Signal

GioDtlsConnection::accept-certificate

Declaration

gboolean
accept_certificate (
  GDtlsConnection* self,
  GTlsCertificate* peer_cert,
  GTlsCertificateFlags errors,
  gpointer user_data
)

Description

Emitted during the TLS handshake after the peer certificate has been received. You can examine peer_certs certification path by calling g_tls_certificate_get_issuer() on it.

For a client-side connection, peer_cert is the server’s certificate, and the signal will only be emitted if the certificate was not acceptable according to conns GDtlsClientConnection:validation_flags. If you would like the certificate to be accepted despite errors, return TRUE from the signal handler. Otherwise, if no handler accepts the certificate, the handshake will fail with G_TLS_ERROR_BAD_CERTIFICATE.

For a server-side connection, peer_cert is the certificate presented by the client, if this was requested via the server’s GDtlsServerConnection:authentication_mode. On the server side, the signal is always emitted when the client presents a certificate, and the certificate will only be accepted if a handler returns TRUE.

Note that if this signal is emitted as part of asynchronous I/O in the main thread, then you should not attempt to interact with the user before returning from the signal handler. If you want to let the user decide whether or not to accept the certificate, you would have to return FALSE from the signal handler on the first attempt, and then after the connection attempt returns a G_TLS_ERROR_BAD_CERTIFICATE, you can interact with the user, and if the user decides to accept the certificate, remember that fact, create a new connection, and return TRUE from the signal handler the next time.

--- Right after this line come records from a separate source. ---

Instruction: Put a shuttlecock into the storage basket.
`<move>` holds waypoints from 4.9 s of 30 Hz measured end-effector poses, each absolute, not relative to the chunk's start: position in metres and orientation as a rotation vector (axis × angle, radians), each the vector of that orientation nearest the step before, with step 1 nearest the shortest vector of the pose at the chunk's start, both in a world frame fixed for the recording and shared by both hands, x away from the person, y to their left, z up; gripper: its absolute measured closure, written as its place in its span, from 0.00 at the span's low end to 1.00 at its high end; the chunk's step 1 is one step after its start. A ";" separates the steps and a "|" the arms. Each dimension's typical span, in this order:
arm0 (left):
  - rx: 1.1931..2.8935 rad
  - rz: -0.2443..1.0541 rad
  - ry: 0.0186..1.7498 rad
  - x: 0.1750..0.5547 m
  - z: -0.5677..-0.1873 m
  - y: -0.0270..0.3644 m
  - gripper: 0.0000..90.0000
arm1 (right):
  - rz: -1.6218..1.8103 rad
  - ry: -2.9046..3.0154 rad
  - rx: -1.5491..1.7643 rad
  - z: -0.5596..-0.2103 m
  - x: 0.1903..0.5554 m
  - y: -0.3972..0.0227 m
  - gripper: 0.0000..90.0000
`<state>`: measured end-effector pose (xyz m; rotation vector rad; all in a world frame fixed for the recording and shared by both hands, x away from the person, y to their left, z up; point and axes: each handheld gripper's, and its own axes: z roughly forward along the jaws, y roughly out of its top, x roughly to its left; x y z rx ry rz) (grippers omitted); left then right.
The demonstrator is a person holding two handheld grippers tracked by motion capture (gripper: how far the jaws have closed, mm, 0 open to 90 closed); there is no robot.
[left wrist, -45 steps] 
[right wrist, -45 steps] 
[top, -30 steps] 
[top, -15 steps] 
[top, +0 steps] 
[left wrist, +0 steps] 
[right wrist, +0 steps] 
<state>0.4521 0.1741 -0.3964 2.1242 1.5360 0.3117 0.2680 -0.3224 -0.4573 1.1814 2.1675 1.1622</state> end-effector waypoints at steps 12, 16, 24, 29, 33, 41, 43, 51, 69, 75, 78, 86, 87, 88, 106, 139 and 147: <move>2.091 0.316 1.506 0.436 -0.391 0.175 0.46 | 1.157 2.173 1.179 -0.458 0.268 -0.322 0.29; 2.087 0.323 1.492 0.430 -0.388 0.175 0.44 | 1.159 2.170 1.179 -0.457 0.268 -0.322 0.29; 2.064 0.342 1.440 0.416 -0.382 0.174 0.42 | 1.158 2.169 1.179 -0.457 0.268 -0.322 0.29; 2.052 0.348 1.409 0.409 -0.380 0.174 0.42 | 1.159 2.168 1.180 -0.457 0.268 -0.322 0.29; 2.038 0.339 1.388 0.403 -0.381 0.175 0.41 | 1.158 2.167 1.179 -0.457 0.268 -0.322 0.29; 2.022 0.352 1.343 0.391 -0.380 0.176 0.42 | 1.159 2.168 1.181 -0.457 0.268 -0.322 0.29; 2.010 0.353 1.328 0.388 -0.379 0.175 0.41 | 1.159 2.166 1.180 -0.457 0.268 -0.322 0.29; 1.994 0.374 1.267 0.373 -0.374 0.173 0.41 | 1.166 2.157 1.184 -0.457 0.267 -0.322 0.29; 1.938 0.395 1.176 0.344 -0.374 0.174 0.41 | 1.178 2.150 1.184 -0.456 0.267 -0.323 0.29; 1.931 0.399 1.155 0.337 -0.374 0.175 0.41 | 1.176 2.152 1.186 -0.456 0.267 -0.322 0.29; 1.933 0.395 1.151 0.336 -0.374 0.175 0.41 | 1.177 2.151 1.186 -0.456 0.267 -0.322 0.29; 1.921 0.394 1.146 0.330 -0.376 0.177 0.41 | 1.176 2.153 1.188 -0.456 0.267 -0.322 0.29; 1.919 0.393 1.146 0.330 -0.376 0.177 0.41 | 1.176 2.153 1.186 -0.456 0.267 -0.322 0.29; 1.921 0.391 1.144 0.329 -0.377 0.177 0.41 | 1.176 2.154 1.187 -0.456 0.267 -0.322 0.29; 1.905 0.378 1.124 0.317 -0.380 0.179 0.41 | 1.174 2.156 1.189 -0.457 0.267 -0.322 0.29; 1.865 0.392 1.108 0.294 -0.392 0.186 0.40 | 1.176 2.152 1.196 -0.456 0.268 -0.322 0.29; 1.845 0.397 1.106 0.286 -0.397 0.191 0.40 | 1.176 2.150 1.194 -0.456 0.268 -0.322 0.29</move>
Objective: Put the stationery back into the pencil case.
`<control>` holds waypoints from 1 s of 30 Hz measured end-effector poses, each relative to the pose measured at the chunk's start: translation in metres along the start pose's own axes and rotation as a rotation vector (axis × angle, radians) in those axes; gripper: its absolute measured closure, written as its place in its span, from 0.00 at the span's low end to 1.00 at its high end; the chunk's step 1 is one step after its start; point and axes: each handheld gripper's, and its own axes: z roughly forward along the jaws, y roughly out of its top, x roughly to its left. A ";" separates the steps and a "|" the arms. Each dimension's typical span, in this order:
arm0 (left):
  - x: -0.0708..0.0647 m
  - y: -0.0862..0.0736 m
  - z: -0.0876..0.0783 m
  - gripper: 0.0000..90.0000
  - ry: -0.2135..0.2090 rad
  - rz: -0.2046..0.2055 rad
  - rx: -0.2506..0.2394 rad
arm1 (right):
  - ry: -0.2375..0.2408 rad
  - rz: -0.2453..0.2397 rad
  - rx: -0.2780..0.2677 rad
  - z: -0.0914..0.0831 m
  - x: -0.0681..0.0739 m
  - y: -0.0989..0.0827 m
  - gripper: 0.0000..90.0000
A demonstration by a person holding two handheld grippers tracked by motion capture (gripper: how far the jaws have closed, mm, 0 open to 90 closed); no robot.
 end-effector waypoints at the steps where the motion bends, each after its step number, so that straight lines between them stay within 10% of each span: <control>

If you are doing I/O in another thread, you do not need to worry about this, and can simply block in the signal handler until the UI thread returns an answer.

Default handler:

The default handler is called after the handlers added via g_signal_connect().

Available since:2.48

Parameters

peer_cert GTlsCertificate
 

The peer’s GTlsCertificate.

 The data is owned by the caller of the function.
errors GTlsCertificateFlags
 

The problems with peer_cert.

Return value

Returns: gboolean
 

TRUE to accept peer_cert (which will also immediately end the signal emission). FALSE to allow the signal emission to continue, which will cause the handshake to fail if no one else overrides it.